**Data for review:**
===============

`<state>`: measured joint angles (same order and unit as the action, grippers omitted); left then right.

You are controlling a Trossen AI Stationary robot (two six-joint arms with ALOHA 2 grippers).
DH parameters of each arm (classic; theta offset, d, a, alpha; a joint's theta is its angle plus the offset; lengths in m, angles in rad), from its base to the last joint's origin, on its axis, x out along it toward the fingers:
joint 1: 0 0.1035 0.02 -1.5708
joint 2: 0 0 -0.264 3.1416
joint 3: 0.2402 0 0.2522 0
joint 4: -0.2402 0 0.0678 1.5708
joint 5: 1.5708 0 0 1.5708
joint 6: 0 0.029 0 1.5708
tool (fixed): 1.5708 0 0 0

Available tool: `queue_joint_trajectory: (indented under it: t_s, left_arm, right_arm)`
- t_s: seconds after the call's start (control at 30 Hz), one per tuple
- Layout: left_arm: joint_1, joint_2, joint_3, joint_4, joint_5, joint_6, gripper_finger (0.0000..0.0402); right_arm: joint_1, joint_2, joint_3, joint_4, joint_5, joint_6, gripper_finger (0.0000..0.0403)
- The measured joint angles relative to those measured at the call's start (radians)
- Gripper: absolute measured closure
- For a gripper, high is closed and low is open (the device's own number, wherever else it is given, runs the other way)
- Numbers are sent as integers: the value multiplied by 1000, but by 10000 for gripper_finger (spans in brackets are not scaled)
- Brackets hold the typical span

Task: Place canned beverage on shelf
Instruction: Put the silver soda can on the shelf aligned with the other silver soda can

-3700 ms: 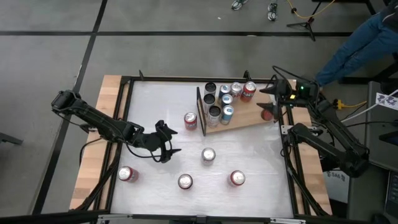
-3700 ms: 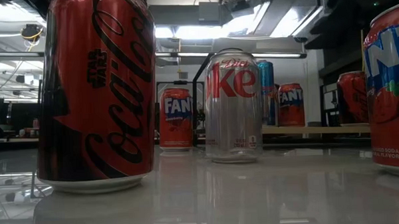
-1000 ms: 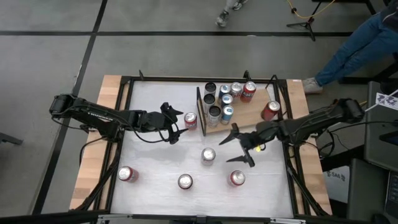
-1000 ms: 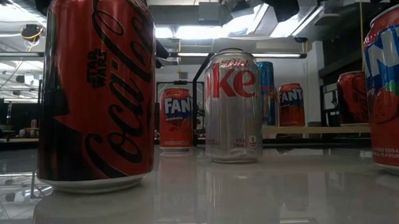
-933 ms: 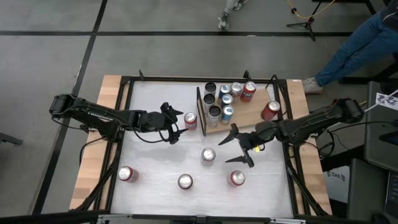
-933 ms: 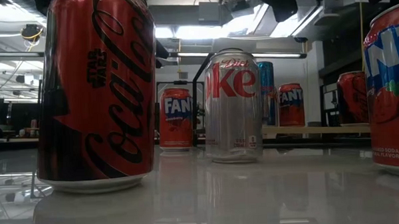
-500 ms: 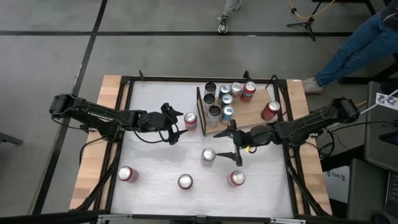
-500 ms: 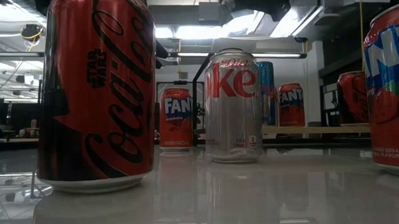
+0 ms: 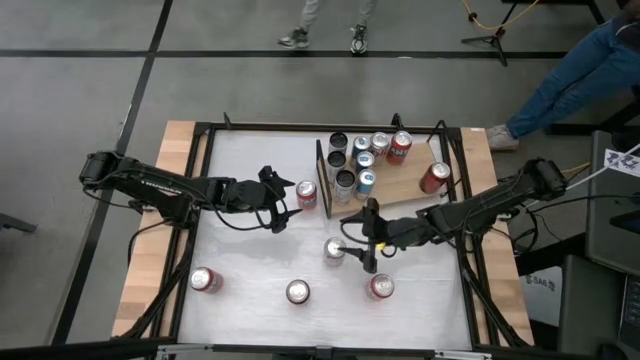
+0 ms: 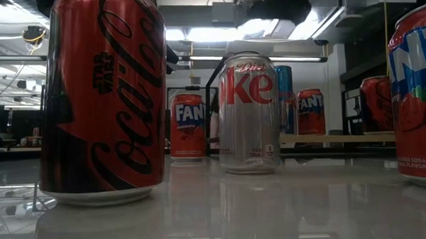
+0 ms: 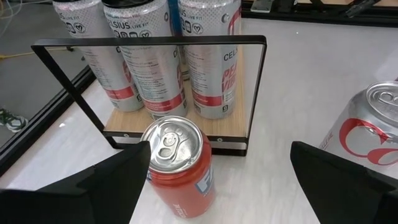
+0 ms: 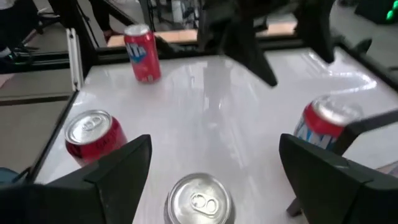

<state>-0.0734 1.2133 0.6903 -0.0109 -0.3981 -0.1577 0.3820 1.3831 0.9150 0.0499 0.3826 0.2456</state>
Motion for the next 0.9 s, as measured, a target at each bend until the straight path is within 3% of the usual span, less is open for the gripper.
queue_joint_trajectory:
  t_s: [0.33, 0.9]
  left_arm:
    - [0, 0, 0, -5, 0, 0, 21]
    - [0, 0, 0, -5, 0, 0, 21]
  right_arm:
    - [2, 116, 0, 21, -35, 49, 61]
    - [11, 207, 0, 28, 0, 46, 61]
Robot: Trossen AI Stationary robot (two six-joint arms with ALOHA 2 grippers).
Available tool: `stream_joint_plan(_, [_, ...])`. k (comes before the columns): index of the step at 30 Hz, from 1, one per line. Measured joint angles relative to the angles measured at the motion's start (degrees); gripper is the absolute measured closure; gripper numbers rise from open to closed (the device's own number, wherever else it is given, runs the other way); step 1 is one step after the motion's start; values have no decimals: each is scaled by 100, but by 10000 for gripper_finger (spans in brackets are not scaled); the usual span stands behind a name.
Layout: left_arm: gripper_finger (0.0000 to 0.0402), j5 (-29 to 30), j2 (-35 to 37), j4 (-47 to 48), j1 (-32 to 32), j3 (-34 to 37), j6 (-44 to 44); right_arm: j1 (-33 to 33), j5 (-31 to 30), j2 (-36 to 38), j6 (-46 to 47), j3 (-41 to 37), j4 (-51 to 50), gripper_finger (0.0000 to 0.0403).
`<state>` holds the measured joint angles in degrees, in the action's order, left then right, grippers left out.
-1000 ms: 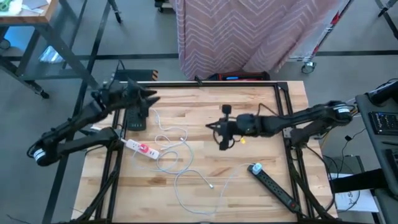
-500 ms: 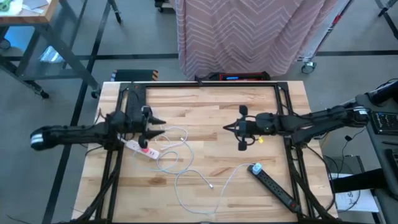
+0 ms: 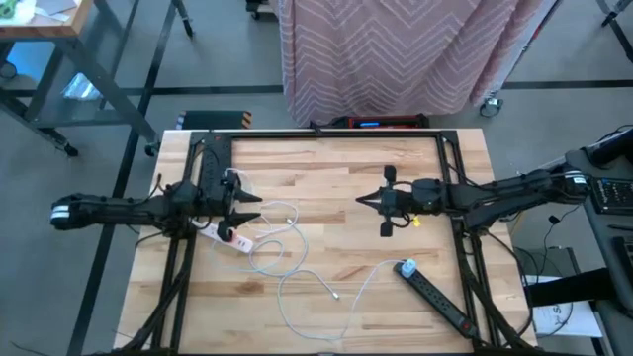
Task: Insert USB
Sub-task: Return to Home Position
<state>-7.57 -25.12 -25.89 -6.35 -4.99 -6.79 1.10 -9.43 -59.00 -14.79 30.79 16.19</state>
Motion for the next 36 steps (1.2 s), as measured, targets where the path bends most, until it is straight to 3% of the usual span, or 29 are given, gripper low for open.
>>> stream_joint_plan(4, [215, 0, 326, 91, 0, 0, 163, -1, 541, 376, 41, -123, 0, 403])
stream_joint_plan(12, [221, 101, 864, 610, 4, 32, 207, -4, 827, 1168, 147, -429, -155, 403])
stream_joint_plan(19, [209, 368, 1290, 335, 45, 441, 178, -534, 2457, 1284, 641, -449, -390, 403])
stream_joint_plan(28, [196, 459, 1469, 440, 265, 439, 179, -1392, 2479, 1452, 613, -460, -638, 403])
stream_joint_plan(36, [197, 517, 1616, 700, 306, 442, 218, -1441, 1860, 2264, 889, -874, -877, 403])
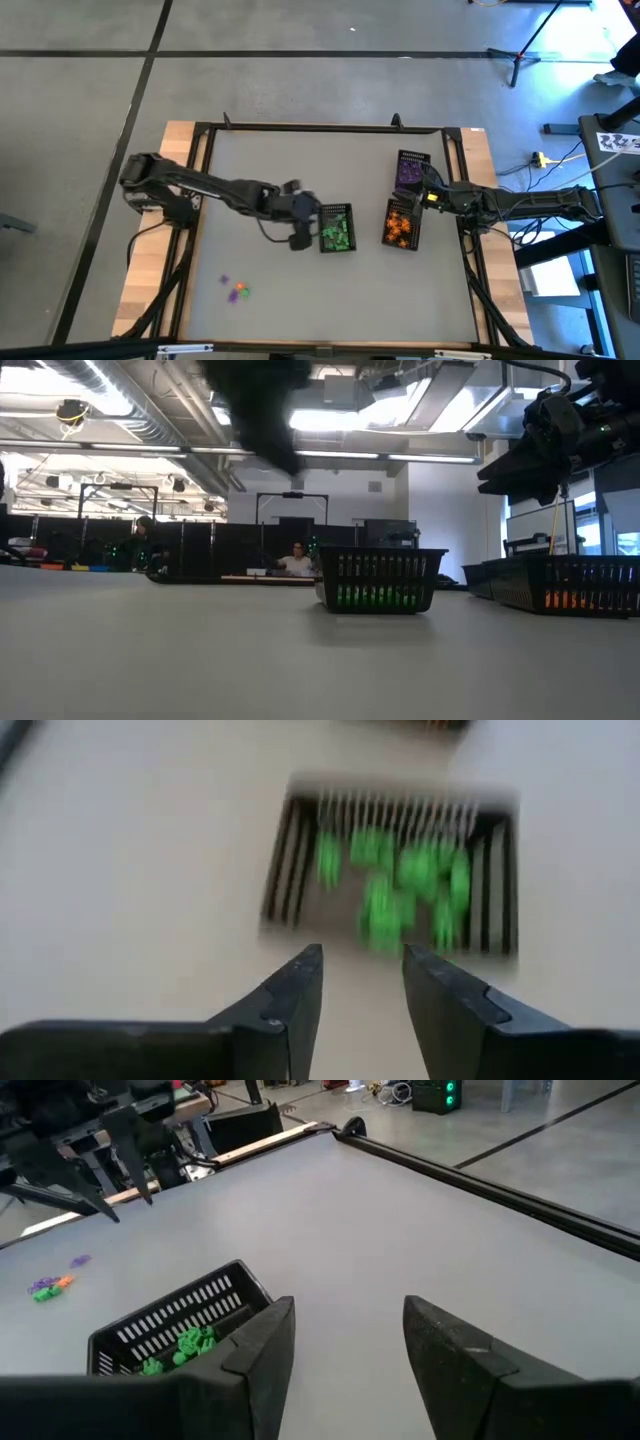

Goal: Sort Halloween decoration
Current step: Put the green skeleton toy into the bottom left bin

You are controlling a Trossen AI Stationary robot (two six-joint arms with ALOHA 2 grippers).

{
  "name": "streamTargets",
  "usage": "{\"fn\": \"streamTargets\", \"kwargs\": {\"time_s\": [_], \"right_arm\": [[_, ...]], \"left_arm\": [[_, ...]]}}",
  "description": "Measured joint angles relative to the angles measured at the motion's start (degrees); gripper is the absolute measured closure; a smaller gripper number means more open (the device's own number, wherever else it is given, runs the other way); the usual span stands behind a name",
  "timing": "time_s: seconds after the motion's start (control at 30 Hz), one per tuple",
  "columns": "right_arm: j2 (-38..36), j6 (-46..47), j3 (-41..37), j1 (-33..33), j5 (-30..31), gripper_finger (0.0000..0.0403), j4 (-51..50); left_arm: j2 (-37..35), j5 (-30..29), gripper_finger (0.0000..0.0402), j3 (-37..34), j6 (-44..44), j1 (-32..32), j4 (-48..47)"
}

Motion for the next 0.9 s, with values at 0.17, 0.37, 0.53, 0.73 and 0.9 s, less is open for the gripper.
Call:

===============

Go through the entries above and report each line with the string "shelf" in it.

**Answer for this exercise:**
Task: Place canned beverage on shelf
Instruction: Put the silver soda can on the shelf aligned with the other silver soda can

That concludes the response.